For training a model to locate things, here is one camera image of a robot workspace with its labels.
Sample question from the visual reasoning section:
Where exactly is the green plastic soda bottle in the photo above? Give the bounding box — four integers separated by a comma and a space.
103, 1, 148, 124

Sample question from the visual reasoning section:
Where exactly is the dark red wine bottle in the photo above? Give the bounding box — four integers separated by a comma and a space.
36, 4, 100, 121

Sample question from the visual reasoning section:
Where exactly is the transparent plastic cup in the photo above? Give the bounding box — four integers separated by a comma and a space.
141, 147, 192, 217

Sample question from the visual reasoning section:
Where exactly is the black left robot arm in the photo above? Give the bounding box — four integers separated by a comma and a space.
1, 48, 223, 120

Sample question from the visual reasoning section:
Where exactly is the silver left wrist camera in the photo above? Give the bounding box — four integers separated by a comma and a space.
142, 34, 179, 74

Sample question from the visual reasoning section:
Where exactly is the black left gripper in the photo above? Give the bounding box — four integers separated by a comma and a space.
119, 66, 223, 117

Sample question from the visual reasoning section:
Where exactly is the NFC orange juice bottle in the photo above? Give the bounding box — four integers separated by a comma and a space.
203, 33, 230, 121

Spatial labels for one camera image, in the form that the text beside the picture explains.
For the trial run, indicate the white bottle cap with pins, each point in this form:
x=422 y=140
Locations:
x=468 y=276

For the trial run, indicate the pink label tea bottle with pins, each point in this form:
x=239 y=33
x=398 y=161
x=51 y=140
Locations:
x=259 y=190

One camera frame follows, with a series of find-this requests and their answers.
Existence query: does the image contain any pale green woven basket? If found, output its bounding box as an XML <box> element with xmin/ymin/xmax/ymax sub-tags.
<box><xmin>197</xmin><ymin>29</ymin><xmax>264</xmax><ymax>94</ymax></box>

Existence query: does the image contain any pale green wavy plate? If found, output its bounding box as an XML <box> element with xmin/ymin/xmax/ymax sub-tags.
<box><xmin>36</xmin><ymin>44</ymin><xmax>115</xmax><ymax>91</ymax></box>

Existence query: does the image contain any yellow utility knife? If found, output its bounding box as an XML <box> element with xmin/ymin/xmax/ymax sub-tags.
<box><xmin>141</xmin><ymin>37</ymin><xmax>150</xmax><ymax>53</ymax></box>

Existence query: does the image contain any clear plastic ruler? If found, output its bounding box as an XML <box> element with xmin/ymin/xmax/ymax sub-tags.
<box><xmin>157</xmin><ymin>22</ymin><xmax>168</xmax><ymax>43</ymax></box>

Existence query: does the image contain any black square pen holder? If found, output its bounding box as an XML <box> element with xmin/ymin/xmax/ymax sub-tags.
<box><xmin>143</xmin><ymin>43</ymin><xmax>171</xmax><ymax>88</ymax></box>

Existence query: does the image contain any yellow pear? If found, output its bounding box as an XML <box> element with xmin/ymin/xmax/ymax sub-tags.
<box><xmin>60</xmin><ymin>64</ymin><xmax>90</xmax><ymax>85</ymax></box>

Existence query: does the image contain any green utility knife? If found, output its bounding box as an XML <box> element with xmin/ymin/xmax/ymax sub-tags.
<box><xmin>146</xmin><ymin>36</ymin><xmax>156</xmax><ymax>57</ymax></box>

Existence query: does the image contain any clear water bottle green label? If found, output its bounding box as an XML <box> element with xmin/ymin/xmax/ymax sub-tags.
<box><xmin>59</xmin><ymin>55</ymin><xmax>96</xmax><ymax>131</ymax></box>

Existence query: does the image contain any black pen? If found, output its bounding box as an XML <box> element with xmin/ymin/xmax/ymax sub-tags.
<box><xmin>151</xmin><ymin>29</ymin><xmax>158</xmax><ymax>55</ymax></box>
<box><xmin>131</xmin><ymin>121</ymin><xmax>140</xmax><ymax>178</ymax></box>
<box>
__________
Work order> The full listing is to be restated word for word.

Exercise answer>
For training a model to locate things, here is one camera image of a robot workspace with its labels.
Sample question from the visual reasoning section:
Where exactly is the green plastic soda bottle in the photo above? Give the bounding box — four integers separated by a comma and a space.
103, 1, 148, 124

Sample question from the visual reasoning section:
Where exactly is the dark red wine bottle in the photo above? Give the bounding box — four integers separated by a comma and a space.
36, 4, 100, 121

Sample question from the visual reasoning section:
Where exactly is the transparent plastic cup in the photo above? Give the bounding box — four integers separated by a comma and a space.
141, 147, 192, 217

Sample question from the visual reasoning section:
Where exactly is the black left robot arm in the photo above? Give the bounding box — four integers separated by a comma and a space.
1, 48, 223, 120

Sample question from the visual reasoning section:
Where exactly is the silver left wrist camera in the photo above? Give the bounding box — four integers separated by a comma and a space.
142, 34, 179, 74

Sample question from the visual reasoning section:
Where exactly is the black left gripper in the photo above? Give the bounding box — four integers separated by a comma and a space.
119, 66, 223, 117

Sample question from the visual reasoning section:
Where exactly is the NFC orange juice bottle in the photo above? Give the bounding box — four integers separated by a comma and a space.
203, 33, 230, 121

Spatial labels for one camera image, in the form that the text beside the picture explains.
For the trial run, indicate the white bottle cap with pins, each point in this form:
x=422 y=140
Locations:
x=468 y=276

For the trial run, indicate the pink label tea bottle with pins, each point in this form:
x=239 y=33
x=398 y=161
x=51 y=140
Locations:
x=259 y=190

One camera frame follows, with a series of find-this requests and their answers.
Existence query: does the image contain any pale green woven basket? If found, output its bounding box as an XML <box> element with xmin/ymin/xmax/ymax sub-tags.
<box><xmin>197</xmin><ymin>29</ymin><xmax>264</xmax><ymax>94</ymax></box>

Existence query: does the image contain any pale green wavy plate? If found, output its bounding box as an XML <box> element with xmin/ymin/xmax/ymax sub-tags.
<box><xmin>36</xmin><ymin>44</ymin><xmax>115</xmax><ymax>91</ymax></box>

Existence query: does the image contain any yellow utility knife? If found, output its bounding box as an XML <box> element with xmin/ymin/xmax/ymax sub-tags.
<box><xmin>141</xmin><ymin>37</ymin><xmax>150</xmax><ymax>53</ymax></box>

Existence query: does the image contain any clear plastic ruler? If found, output its bounding box as an XML <box> element with xmin/ymin/xmax/ymax sub-tags.
<box><xmin>157</xmin><ymin>22</ymin><xmax>168</xmax><ymax>43</ymax></box>

Existence query: does the image contain any black square pen holder? If found, output its bounding box as an XML <box> element with xmin/ymin/xmax/ymax sub-tags.
<box><xmin>143</xmin><ymin>43</ymin><xmax>171</xmax><ymax>88</ymax></box>

Existence query: does the image contain any yellow pear? If found, output its bounding box as an XML <box> element with xmin/ymin/xmax/ymax sub-tags.
<box><xmin>60</xmin><ymin>64</ymin><xmax>90</xmax><ymax>85</ymax></box>

Existence query: does the image contain any green utility knife? If found, output its bounding box as an XML <box> element with xmin/ymin/xmax/ymax sub-tags.
<box><xmin>146</xmin><ymin>36</ymin><xmax>156</xmax><ymax>57</ymax></box>

Existence query: does the image contain any clear water bottle green label? If found, output its bounding box as an XML <box> element with xmin/ymin/xmax/ymax sub-tags.
<box><xmin>59</xmin><ymin>55</ymin><xmax>96</xmax><ymax>131</ymax></box>

Existence query: does the image contain any black pen? If found, output its bounding box as an XML <box> element with xmin/ymin/xmax/ymax sub-tags.
<box><xmin>151</xmin><ymin>29</ymin><xmax>158</xmax><ymax>55</ymax></box>
<box><xmin>131</xmin><ymin>121</ymin><xmax>140</xmax><ymax>178</ymax></box>
<box>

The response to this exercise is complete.